The Phrase Parser

The phrase parser is a component of the link grammar parser. It takes a linkage (as generated by the parser) and generates from it a constituent structure, showing conventional constituents such as noun phrases, verb phrases, and prepositional phrases.

For example, for the sentence "The quick brown fox jumped over the lazy dog", the phrase parser produces this:

(S (NP The quick brown fox)
   (VP jumped
       (PP over
           (NP the lazy dog))))

The conventions used by the phrase-parser are those of the Penn Treebank.

USING THE PHRASE-PARSER. The phrase-parser has been incorporated into the standard version of the parser, available at our ftp site.
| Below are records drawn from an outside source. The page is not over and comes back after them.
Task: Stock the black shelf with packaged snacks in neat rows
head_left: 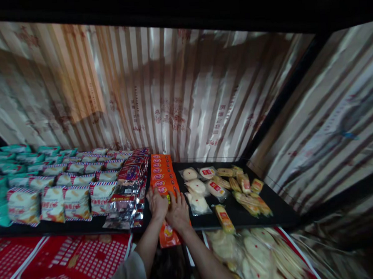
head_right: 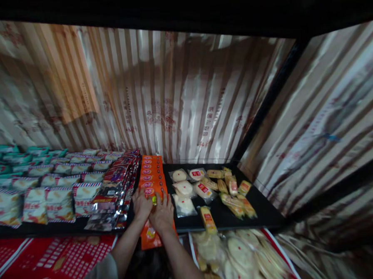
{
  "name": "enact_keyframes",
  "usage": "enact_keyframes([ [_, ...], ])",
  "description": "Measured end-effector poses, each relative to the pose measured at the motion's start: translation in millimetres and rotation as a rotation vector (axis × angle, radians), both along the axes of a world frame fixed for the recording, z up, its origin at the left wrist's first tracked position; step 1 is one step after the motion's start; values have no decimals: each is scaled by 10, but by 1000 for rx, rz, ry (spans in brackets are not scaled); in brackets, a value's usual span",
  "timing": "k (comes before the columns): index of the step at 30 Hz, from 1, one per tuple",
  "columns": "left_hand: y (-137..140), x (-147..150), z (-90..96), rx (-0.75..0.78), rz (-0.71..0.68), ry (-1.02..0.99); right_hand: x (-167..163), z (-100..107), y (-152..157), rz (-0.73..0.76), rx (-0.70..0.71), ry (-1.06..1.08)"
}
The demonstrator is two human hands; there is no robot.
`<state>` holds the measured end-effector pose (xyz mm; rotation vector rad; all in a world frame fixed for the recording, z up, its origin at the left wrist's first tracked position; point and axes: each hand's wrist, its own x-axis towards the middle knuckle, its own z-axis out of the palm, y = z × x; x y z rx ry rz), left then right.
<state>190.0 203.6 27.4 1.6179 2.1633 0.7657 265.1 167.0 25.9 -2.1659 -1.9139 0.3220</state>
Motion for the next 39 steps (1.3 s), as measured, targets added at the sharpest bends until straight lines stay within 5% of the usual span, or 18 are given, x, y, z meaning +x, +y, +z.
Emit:
enact_keyframes([
  [10, 60, -62, -157, 38, -93, 97, 60, 23, 90, 14, -51, 50],
  [17, 80, -91, -231, 74, -115, 88, 239, -5, 270, 25, 104, 99],
  [26, 129, -115, -170, 62, -120, 81, 210, -201, 414, 8, 160, 134],
  [39, 195, -153, -98, 54, -120, 125, 17, -175, 415, -104, 115, 205],
])
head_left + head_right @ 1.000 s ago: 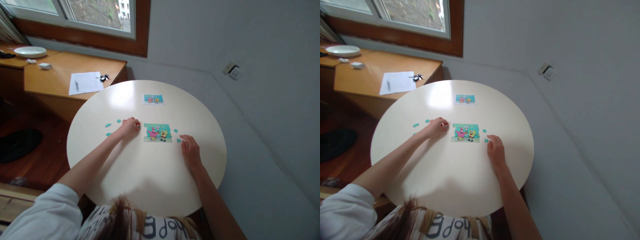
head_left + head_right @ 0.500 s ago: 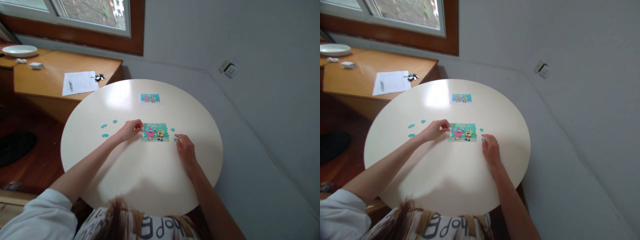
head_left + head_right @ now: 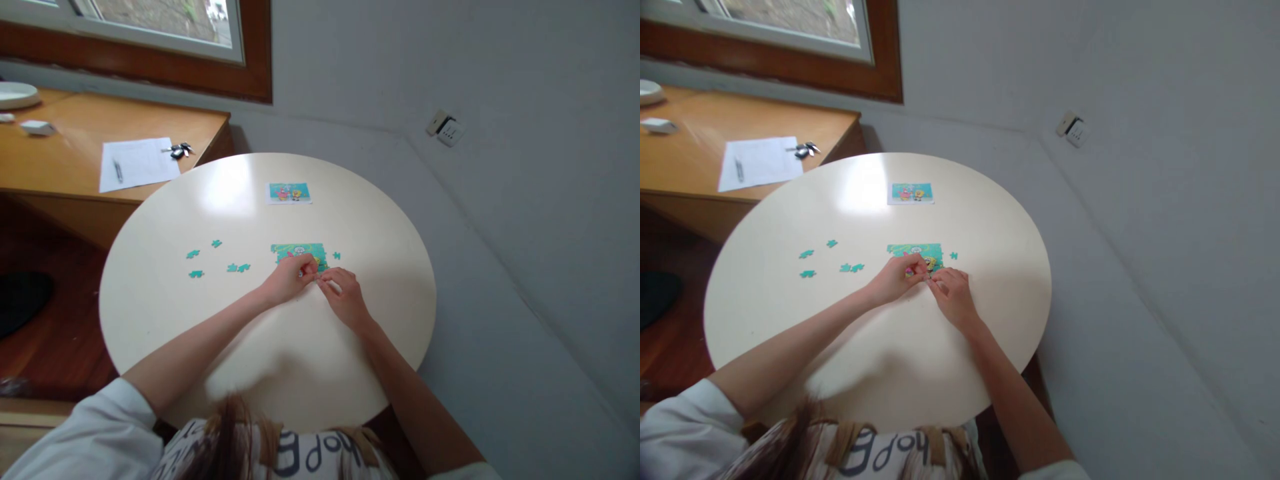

When using the parser, one can type the variable "!constituents=1"; this will cause the parser to output the constituent structure of each inputted sentence, after the graphic display of the linkage. (The graphic display can be suppressed by typing "!graphic", so that only the constituent structure is outputted.) If you type "constituents=2", the constituent representation will be displayed on a single line, like this:

[S [NP The quick brown fox NP] [VP jumped [PP over [NP the lazy dog NP] S]

Constituent structures will be shown for all linkages of a sentence that are displayed; initially only the most preferred linkage is displayed, but other linkages (if any) can be displayed by pressing "return" repeatedly.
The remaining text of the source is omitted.